» Prompt: The expected output is an exact copy of the lines from the one containing "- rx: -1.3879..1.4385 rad" to the final line below, minus any pictures.

(Records from a data collection)

——

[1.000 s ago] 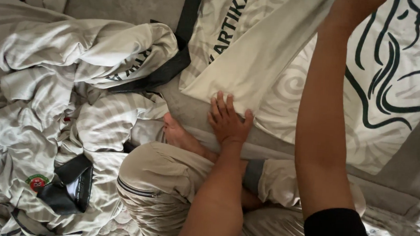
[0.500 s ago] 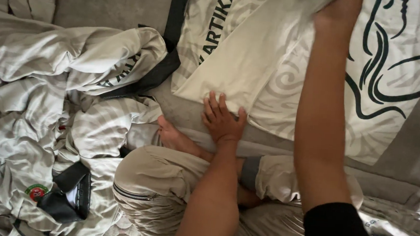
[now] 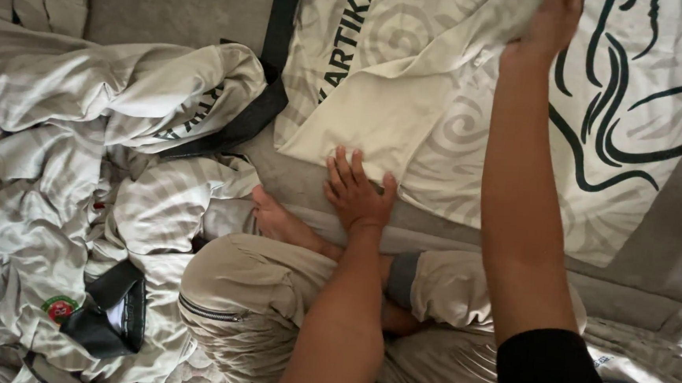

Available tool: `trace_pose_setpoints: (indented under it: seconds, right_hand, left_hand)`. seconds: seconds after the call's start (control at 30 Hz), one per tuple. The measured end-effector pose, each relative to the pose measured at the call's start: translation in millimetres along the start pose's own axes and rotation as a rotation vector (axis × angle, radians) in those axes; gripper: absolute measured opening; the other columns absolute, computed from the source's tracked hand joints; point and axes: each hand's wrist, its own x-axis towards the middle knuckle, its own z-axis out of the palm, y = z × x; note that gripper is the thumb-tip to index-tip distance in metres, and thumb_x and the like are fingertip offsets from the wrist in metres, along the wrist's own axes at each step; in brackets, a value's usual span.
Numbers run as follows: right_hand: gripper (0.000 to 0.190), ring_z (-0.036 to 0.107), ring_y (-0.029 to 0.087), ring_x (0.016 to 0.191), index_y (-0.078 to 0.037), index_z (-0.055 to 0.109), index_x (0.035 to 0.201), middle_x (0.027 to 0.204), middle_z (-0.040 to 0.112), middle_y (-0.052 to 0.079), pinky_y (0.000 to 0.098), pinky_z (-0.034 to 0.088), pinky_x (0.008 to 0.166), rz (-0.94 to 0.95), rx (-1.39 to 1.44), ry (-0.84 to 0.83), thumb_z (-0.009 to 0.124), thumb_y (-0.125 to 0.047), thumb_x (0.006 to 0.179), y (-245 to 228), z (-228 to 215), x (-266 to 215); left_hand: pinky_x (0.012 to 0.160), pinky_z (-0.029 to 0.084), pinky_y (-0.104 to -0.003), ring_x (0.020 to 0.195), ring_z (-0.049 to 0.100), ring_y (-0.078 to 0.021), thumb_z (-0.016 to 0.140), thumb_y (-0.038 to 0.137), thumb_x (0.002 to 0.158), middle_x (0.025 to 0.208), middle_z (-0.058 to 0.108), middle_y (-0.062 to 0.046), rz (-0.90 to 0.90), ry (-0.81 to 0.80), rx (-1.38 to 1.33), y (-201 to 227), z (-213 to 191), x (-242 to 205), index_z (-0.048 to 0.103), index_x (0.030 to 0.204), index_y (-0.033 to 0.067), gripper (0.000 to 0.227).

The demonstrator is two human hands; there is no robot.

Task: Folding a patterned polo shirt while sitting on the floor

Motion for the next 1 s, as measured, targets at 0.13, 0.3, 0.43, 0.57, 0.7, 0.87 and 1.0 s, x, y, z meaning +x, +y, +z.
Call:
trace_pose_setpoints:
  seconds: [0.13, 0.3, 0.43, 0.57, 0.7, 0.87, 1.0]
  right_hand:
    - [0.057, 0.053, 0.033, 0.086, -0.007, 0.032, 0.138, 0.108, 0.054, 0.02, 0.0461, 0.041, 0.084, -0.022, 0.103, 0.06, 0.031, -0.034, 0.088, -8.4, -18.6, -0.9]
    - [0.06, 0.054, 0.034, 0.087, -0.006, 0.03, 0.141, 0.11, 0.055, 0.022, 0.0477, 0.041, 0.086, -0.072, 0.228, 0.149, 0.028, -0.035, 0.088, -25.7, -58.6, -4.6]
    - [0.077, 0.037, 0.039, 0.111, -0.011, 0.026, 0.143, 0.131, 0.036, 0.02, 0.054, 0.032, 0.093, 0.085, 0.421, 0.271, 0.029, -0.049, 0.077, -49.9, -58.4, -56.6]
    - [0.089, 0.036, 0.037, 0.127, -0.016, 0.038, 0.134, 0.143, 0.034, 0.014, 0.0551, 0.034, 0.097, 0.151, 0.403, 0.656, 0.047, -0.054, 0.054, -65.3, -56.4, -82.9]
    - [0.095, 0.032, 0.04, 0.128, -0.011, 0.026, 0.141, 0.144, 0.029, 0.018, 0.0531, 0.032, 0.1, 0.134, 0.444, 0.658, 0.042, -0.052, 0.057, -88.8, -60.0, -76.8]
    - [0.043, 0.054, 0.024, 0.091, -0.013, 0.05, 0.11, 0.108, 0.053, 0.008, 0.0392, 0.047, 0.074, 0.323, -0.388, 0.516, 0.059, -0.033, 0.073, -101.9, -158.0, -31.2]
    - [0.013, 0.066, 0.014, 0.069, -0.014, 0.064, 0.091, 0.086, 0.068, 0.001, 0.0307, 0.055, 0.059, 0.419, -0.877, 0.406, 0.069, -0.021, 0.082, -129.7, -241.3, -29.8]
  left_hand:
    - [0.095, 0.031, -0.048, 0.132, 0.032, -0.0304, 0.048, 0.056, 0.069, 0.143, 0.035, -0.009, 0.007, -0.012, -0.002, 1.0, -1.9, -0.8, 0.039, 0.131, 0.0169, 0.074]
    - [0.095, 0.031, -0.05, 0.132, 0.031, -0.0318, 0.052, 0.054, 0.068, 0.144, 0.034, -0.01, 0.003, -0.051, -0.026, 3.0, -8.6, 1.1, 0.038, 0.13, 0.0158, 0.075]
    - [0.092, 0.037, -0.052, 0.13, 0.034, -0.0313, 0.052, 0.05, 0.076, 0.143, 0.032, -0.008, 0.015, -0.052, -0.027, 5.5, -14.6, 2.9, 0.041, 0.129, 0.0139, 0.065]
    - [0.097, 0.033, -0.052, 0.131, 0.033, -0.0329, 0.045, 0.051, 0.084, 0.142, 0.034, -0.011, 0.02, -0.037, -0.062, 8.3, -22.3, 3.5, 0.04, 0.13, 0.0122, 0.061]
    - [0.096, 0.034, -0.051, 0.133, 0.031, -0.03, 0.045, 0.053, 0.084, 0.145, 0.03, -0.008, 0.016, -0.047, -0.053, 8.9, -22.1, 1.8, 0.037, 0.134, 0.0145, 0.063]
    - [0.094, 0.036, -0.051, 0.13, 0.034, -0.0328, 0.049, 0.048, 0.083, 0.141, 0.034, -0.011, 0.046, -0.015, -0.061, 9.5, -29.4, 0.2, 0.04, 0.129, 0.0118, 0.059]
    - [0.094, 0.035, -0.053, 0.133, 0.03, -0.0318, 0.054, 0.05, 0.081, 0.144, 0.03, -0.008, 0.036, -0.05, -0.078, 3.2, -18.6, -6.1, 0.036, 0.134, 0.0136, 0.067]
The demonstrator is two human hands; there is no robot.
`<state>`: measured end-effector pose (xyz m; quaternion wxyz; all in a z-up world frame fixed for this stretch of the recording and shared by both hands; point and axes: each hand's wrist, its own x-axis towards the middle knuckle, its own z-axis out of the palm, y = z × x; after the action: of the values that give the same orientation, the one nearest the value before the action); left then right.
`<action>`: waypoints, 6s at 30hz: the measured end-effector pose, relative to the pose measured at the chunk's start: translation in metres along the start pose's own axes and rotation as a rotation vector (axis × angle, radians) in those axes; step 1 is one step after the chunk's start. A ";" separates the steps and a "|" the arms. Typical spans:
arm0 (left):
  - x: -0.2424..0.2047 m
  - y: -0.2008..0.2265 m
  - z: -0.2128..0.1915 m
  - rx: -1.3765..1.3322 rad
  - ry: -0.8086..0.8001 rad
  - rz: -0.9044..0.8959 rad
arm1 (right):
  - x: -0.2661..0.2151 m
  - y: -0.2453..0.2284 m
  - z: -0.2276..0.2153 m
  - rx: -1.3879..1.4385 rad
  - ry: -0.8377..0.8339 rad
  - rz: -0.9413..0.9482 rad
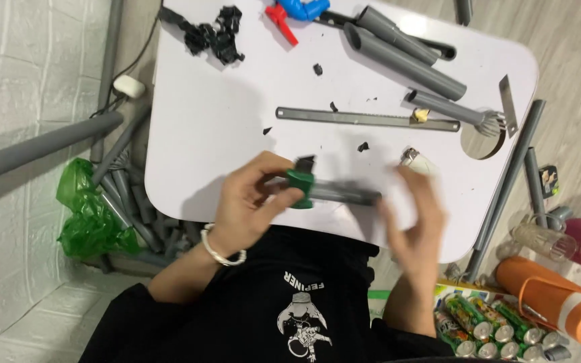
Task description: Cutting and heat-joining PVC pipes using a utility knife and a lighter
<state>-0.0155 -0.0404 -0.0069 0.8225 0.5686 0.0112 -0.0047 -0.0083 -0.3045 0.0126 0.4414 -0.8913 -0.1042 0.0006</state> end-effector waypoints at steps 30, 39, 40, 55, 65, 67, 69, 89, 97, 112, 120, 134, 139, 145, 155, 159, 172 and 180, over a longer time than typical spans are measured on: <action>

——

» Answer to the problem:
  - rx: -1.3879..1.4385 rad
  - ry: -0.8377..0.8339 rad
  - rz: -0.9413..0.9482 rad
Task description: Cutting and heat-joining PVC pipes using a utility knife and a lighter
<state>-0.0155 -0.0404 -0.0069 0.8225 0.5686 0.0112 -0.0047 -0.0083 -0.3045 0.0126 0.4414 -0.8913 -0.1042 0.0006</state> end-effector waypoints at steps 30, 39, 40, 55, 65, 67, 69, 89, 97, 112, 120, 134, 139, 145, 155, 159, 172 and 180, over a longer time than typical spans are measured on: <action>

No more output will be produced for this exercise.